Problem description
Type out the complete listing below word for word, without its pictures.

Data section

----

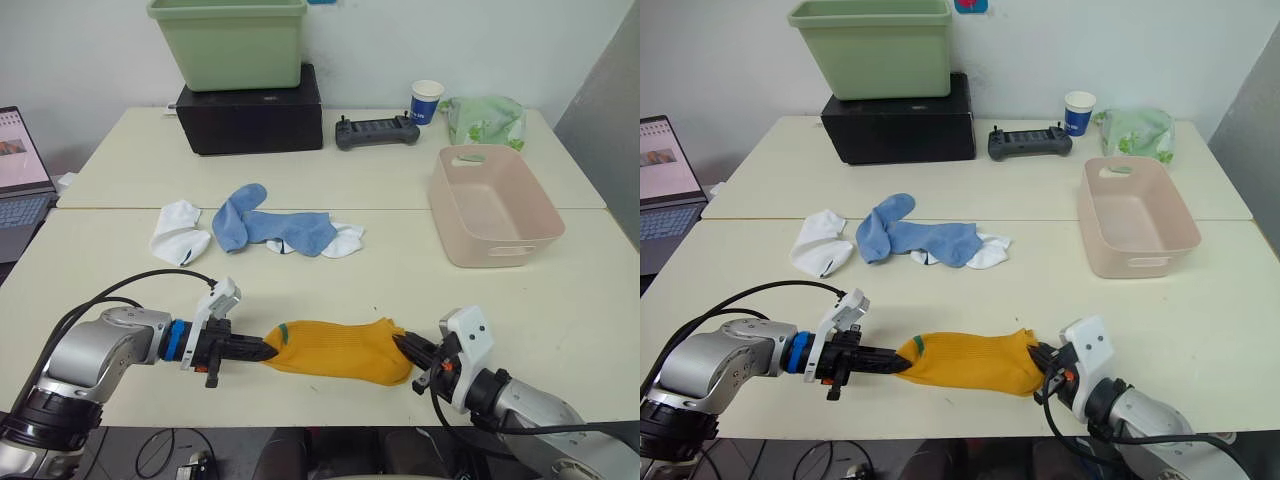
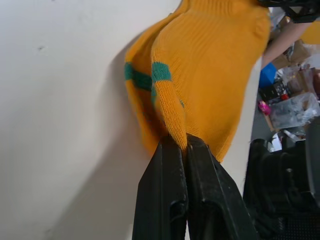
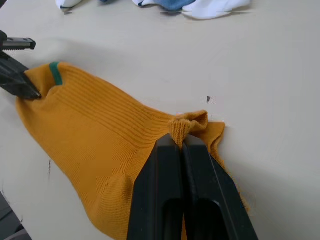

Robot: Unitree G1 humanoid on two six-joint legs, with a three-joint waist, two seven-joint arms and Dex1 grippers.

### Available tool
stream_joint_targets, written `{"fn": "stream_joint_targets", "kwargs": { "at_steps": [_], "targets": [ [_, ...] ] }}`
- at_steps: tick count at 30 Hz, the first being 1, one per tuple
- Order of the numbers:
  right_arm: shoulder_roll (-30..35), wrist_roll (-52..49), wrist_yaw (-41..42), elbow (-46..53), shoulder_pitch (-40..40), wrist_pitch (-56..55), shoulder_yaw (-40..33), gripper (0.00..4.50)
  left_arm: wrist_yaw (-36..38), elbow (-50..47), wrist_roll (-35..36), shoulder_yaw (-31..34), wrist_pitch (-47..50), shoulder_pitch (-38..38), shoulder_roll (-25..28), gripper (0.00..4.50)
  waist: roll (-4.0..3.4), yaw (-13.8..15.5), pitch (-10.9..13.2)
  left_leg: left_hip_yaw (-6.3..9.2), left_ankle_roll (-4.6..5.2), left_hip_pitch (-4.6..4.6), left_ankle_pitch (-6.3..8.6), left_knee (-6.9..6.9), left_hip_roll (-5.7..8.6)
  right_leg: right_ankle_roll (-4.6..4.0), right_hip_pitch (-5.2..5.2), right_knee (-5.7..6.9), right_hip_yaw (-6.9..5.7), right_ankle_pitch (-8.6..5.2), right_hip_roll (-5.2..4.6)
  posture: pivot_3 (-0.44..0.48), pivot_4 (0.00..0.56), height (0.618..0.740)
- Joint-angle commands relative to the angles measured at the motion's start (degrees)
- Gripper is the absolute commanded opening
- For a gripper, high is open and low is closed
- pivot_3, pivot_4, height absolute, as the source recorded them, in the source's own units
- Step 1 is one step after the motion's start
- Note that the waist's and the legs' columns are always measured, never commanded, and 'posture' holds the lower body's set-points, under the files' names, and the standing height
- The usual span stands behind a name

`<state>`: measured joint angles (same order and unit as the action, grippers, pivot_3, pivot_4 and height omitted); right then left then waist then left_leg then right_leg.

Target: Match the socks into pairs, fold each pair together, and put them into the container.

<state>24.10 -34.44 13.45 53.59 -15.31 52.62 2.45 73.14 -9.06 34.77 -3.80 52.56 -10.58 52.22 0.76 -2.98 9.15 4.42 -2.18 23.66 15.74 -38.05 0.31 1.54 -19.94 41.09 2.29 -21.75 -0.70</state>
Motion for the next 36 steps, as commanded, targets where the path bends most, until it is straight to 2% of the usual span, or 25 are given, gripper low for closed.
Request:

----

Problem solution
Robot: Unitree G1 humanoid on two six-joint legs, with a three-joint waist, two seven-joint arms and Dex1 grippers.

### Available tool
stream_joint_targets, written `{"fn": "stream_joint_targets", "kwargs": { "at_steps": [_], "targets": [ [_, ...] ] }}`
- at_steps: tick count at 30 Hz, the first being 1, one per tuple
- Order of the numbers:
  right_arm: shoulder_roll (-30..35), wrist_roll (-52..49), wrist_yaw (-41..42), elbow (-46..53), shoulder_pitch (-40..40), wrist_pitch (-56..55), shoulder_yaw (-40..33), gripper (0.00..4.50)
  left_arm: wrist_yaw (-36..38), elbow (-50..47), wrist_roll (-35..36), shoulder_yaw (-31..34), wrist_pitch (-47..50), shoulder_pitch (-38..38), shoulder_roll (-25..28), gripper (0.00..4.50)
  waist: roll (-4.0..3.4), yaw (-13.8..15.5), pitch (-10.9..13.2)
  left_leg: left_hip_yaw (-6.3..9.2), left_ankle_roll (-4.6..5.2), left_hip_pitch (-4.6..4.6), left_ankle_pitch (-6.3..8.6), left_knee (-6.9..6.9), left_hip_roll (-5.7..8.6)
  right_leg: right_ankle_roll (-4.6..4.0), right_hip_pitch (-5.2..5.2), right_knee (-5.7..6.9), right_hip_yaw (-6.9..5.7), right_ankle_pitch (-8.6..5.2), right_hip_roll (-5.2..4.6)
  posture: pivot_3 (-0.44..0.48), pivot_4 (0.00..0.56), height (0.618..0.740)
- Joint-angle commands relative to the angles measured at the motion's start (degrees)
- Gripper is the absolute commanded opening
- For a gripper, high is open and low is closed
- pivot_3, pivot_4, height absolute, as the source recorded them, in the source's own units
- Step 1 is one step after the motion's start
- Note that the waist's and the legs' columns are always measured, never commanded, and 'posture' holds the lower body's set-points, under the files' names, and the standing height
- The usual span stands behind a name

`<state>`: measured joint angles (same order and unit as the action, grippers, pivot_3, pivot_4 and height omitted); right then left then waist then left_leg then right_leg.

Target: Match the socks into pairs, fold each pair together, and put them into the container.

<state>24.10 -34.44 13.45 53.59 -15.31 52.62 2.45 73.14 -9.06 34.77 -3.80 52.56 -10.58 52.22 0.76 -2.98 9.15 4.42 -2.18 23.66 15.74 -38.05 0.31 1.54 -19.94 41.09 2.29 -21.75 -0.70</state>
Motion for the next 36 steps, as commanded, targets where the path bends most, until it is straight to 2% of the usual span, or 25 are given, gripper low for closed.
Request:

This concludes the answer to the exercise.